Most people today have at least one mirror in their house. It may be a small one in your bathroom in the medicine chest or a full size dressing mirror so you can see how you look. Don’t want to go out with your pants on backwards, do you? I wonder though, do you actually see the “REAL” you when you look in the mirror? Or do you see the reflection of your personality at that time?
The reason I ask is because I have an issue with myself. It’s not a problem but I wonder if others do this. I have always dressed the same way since I was a teenager. I wear t-shirts and jeans all year round. When the weather is cold I’ll wear a sweatshirt and a coat outdoors. But I don’t act nor dress my age, which is 47. I also tend to wear dark sunglasses, the type that are silver reflective. Then no one can see my eyes.
When I go out to do photography I carry a backpack for my lenses and can look very serious because I am concentrating on the work I am doing. So I tend to get a frown on my face, some people say it’s a scowl or a sneer. Today I happened to catch a glimpse of my reflection in a window and it actually frightened me…lol. I looked like a terrorist. I’m dressed in black, carrying a black bag, looking like I want to kill the world. Maybe this is why I have trouble with photographing people. My self-image is one of fear. I have built up this image of a person that the world had better stay away from. At least that is what my mind is saying.
But others tell me how happy and nice I am and how I could easily get people to pose for me if I just asked them. How can this be?? I am supposed to be the Tasmanian Devil how has my mind lied to me all these years and continue to do so? I am actually afraid at times.

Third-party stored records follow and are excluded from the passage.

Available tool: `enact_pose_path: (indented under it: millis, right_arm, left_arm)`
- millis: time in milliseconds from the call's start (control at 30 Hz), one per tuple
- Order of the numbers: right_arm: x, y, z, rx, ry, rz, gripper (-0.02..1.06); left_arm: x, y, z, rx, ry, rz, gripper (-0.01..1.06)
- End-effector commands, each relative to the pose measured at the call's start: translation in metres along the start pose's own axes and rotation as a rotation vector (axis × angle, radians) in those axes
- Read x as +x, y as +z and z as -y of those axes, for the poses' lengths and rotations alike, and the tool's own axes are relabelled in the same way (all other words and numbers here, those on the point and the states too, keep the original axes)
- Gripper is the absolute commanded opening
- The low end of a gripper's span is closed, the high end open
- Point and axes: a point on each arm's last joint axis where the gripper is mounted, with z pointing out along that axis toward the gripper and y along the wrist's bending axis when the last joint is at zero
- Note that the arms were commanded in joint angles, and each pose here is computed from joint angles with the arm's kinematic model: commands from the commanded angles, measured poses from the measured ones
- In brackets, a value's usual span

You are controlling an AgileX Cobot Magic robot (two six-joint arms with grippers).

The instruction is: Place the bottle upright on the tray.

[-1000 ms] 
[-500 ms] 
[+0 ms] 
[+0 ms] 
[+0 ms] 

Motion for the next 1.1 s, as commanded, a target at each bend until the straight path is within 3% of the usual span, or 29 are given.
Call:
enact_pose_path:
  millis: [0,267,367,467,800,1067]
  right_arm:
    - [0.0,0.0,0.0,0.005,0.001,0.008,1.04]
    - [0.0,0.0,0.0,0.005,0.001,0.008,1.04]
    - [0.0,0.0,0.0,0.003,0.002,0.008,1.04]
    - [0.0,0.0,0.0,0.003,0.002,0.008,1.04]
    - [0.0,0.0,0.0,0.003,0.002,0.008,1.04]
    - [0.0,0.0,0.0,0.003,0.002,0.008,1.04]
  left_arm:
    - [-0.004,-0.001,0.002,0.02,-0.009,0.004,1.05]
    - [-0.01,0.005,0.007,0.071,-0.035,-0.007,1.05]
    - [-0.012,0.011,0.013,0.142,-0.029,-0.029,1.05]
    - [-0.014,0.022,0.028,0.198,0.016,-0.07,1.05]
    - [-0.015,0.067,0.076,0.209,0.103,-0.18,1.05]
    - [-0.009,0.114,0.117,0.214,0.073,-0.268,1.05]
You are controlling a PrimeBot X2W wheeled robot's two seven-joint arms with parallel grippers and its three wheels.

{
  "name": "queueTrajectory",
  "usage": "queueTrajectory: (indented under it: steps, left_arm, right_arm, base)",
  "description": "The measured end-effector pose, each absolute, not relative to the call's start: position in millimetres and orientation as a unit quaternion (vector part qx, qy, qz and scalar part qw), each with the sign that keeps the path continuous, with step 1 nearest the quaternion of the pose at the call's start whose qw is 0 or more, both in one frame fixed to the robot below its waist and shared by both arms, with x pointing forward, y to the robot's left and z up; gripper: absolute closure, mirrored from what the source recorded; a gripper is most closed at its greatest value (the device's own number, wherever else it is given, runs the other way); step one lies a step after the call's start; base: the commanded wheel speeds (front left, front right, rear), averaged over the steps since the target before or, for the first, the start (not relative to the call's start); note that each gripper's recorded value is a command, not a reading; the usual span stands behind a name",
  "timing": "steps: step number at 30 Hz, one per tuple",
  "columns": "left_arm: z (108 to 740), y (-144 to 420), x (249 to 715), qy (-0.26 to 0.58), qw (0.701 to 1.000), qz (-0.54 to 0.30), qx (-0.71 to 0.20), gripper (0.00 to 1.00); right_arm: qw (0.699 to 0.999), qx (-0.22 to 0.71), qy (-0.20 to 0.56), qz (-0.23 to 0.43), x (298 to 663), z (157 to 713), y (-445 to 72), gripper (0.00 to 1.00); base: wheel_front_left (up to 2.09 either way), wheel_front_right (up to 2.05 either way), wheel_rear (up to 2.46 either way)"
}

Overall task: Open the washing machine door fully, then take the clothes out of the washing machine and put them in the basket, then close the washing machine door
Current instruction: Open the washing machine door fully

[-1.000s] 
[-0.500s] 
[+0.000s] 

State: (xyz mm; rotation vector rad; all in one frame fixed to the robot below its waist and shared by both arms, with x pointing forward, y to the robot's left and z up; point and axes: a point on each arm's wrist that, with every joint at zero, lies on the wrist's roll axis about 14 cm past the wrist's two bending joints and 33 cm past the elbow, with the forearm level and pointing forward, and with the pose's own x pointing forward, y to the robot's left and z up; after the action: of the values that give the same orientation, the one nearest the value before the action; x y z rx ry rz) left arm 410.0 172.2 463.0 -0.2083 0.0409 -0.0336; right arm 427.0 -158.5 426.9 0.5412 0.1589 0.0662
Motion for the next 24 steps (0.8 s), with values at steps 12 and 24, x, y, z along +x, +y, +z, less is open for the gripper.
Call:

I used to weigh 250 lbs. and I am about 5’2″ now because I think I have shrunk an inch. So, I was always tough and could beat the snot out of anyone. I was very confident, and very strong. I became sick almost 4 years ago with an infection and was treated with antibiotics for three months which destroyed my ability to digest foods properly. This turned into Irritable Bowel Syndrome and totally reduced my ability to eat down to only: potatoes, rice, and bread. These have to be organic too or I’ll get violently ill. Anyway, I lost 100 lbs. making me someone I had never been. I had been overweight my entire life from the time I was 6. Now I was considered a normal size but my brain still considered me fat. It still does four years later. My brain still thinks I can kick the shit out of anyone that crosses my pass. It’s dangerous because I’ve seen photos and realized that I’m smaller than the average person and they could easily throw me to the ground now. Brain is crazy, brain thinks everything is something else. Brain thinks I am someone else. Brain thinks I am not 47, brain thinks I am tough and not fearful. I think brain is trying to kill me.
Does anyone else think like this? Is this a bipolar reaction? My therapist won’t discuss this with me because he doesn’t have time to analyze me and he is not a magician.
Sorry, for the long and winding road through my bloggy brain. It’s quiet here again because older daughter went to the party and younger daughter is upstairs.
Maybe someone has some insight into this?
Have a good night all!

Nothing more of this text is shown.